Jiangsu Aidea Pharmaceutical Co., Ltd.'s (SHSE:688488) 30% Share Price Plunge Could Signal Some Risk
Unfortunately for some shareholders, the Jiangsu Aidea Pharmaceutical Co., Ltd. (SHSE:688488) share price has dived 30% in the last thirty days, prolonging recent pain. Instead of being rewarded, shareholders who have already held through the last twelve months are now sitting on a 17% share price drop.
Even after such a large drop in price, when almost half of the companies in China's Biotechs industry have price-to-sales ratios (or "P/S") below 6.3x, you may still consider Jiangsu Aidea Pharmaceutical as a stock not worth researching with its 11x P/S ratio. Although, it's not wise to just take the P/S at face value as there may be an explanation why it's so lofty.
See our latest analysis for Jiangsu Aidea Pharmaceutical
What Does Jiangsu Aidea Pharmaceutical's Recent Performance Look Like?
With revenue growth that's superior to most other companies of late, Jiangsu Aidea Pharmaceutical has been doing relatively well. It seems that many are expecting the strong revenue performance to persist, which has raised the P/S. You'd really hope so, otherwise you're paying a pretty hefty price for no particular reason.

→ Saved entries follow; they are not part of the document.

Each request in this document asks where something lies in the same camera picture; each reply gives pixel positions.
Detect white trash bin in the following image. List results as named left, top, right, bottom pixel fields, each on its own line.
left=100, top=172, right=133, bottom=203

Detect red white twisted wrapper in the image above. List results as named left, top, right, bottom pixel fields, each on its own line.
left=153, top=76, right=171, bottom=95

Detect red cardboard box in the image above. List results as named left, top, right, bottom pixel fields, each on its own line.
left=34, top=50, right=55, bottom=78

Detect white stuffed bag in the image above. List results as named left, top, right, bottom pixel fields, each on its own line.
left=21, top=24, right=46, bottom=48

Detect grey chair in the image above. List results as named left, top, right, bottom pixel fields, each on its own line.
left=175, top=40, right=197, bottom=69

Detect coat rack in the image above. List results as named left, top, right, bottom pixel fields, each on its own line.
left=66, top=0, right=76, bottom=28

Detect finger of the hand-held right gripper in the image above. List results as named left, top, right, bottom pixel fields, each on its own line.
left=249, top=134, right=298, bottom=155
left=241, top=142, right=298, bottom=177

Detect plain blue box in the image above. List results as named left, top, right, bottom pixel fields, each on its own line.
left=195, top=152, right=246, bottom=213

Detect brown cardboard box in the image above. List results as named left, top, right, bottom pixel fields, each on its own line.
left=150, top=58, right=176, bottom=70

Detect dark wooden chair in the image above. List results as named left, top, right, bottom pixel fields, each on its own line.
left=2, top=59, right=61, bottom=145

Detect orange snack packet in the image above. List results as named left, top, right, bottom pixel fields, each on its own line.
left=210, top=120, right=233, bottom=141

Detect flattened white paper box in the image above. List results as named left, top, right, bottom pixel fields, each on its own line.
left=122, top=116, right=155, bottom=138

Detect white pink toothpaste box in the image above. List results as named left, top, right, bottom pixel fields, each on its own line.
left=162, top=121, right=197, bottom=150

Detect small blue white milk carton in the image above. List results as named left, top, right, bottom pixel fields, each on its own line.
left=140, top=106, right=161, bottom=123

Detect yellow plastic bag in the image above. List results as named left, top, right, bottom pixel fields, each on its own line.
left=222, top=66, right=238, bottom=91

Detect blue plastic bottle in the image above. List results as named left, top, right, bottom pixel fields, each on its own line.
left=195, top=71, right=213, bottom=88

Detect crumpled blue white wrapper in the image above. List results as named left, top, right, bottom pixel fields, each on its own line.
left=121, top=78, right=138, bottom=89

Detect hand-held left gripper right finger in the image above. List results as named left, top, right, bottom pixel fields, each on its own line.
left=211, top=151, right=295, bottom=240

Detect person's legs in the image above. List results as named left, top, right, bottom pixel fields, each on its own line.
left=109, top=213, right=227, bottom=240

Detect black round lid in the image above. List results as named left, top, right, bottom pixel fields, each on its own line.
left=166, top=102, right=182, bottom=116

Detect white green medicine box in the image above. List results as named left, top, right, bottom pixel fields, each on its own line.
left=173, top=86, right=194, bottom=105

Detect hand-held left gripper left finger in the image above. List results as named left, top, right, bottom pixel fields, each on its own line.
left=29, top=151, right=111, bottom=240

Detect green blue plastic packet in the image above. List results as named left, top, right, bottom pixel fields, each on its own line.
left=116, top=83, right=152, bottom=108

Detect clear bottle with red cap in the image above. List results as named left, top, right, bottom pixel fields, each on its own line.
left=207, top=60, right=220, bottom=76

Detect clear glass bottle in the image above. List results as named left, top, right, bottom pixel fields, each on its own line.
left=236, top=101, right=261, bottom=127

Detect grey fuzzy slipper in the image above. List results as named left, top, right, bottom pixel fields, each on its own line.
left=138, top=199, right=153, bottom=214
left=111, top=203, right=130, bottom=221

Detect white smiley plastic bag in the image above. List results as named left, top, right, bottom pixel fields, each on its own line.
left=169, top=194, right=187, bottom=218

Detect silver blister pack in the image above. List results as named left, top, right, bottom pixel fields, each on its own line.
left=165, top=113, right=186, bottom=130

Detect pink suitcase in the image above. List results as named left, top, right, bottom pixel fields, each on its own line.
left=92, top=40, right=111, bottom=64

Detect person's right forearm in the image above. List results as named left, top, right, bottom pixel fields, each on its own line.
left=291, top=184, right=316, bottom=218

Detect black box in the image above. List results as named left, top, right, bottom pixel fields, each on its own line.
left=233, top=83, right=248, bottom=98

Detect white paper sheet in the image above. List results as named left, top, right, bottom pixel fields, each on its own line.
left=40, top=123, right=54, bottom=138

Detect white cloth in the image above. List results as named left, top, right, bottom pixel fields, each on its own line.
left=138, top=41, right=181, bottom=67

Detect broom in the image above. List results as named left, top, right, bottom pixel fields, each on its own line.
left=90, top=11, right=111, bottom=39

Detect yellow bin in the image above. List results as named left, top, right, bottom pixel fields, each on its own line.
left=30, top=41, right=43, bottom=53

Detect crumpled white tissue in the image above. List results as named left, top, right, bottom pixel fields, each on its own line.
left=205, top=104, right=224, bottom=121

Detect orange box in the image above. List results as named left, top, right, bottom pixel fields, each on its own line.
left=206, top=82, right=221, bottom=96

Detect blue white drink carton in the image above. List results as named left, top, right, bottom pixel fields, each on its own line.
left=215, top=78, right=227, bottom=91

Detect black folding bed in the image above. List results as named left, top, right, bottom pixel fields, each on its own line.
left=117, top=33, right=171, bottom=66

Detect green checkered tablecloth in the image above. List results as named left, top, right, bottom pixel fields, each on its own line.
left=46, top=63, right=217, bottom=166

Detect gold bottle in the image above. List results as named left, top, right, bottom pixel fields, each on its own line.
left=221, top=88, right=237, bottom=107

Want the full picture on analyst estimates for the company? Then our free report on Jiangsu Aidea Pharmaceutical will help you uncover what's on the horizon.What Are Revenue Growth Metrics Telling Us About The High P/S?
In order to justify its P/S ratio, Jiangsu Aidea Pharmaceutical would need to produce outstanding growth that's well in excess of the industry.
If we review the last year of revenue growth, the company posted a terrific increase of 22%. The latest three year period has also seen a 21% overall rise in revenue, aided extensively by its short-term performance. Therefore, it's fair to say the revenue growth recently has been respectable for the company.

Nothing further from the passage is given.